Tonight my mother’s harp ensemble gathered at one member’s (very large) house to eat, drink, jam, and be merry. It was a wonderful success.
Here’s the funny bit.
Well, one funny bit.
Flashback seven years: I am 20 and having private theory lessons with U at his house by the sea. My mother, also taking theory lessons with U at this time, drives us there once a week, staying in the car for the first half hour while I have my lesson (the light’s better outside for her needlepoint, apparently), then coming in for her lesson while I do my college homework on U’s couch, behind my mother’s chair.
One day Mom looks at me over her teacup (why I remember that detail, I don’t know) and announces: "Music Shivers, I think U likes you."
It’s something I’ve hardly admitted to myself at the time. "L-l-likes me? As a student? Oh, well, I like him as a teacher, very much in fact, I … "
"No," Mom says, "I mean likes you. Romantically. During my lesson, he is always looking past me at you on his couch. Maybe you shouldn’t fall asleep there behind me – I’m sure it’s an irresistible sight for him."
I stammer something about not being able to help being sleepy, I work hard at school and I’m always sleepy in the afternoon, and …
Dad joins in: "Who is this U? What does he do?"
Mom tells him a brief sketch.
Dad asks about age.
Mom gives him a ballpark figure.
Dad nods. "Well, why not. Why don’t you marry him?"
I sit there gaping.

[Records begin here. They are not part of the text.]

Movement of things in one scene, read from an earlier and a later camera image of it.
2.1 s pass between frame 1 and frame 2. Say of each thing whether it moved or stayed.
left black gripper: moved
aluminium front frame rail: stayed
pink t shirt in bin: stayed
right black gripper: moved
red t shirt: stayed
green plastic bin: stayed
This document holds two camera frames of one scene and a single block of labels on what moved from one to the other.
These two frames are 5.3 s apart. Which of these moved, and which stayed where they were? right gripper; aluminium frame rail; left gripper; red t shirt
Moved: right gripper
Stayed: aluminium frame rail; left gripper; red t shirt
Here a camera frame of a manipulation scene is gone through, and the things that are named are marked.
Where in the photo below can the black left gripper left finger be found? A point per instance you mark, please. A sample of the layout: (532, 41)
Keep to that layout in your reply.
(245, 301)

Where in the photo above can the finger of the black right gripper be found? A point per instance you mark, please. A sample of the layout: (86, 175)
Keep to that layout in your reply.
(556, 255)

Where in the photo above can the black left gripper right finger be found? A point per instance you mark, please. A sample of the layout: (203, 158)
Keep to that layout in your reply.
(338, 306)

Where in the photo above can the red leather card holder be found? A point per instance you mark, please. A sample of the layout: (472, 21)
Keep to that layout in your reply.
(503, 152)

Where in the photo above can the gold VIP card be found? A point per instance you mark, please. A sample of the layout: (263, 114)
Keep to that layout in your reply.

Dad tells me about a couple at my parents’ old church – the woman was quite a bit younger than the man, and they were very happy and suited to each other. "It worked for them!"
Flashforward to this morning.
Now, as my astute readers may have guessed, this U thing is sort of rearing its deliciously tentative head …
And this morning, I remembered the conversation of seven years ago. I thought to myself, "I wonder where that couple is now. Is the man dead already? Was it a hard relationship? Hmm … "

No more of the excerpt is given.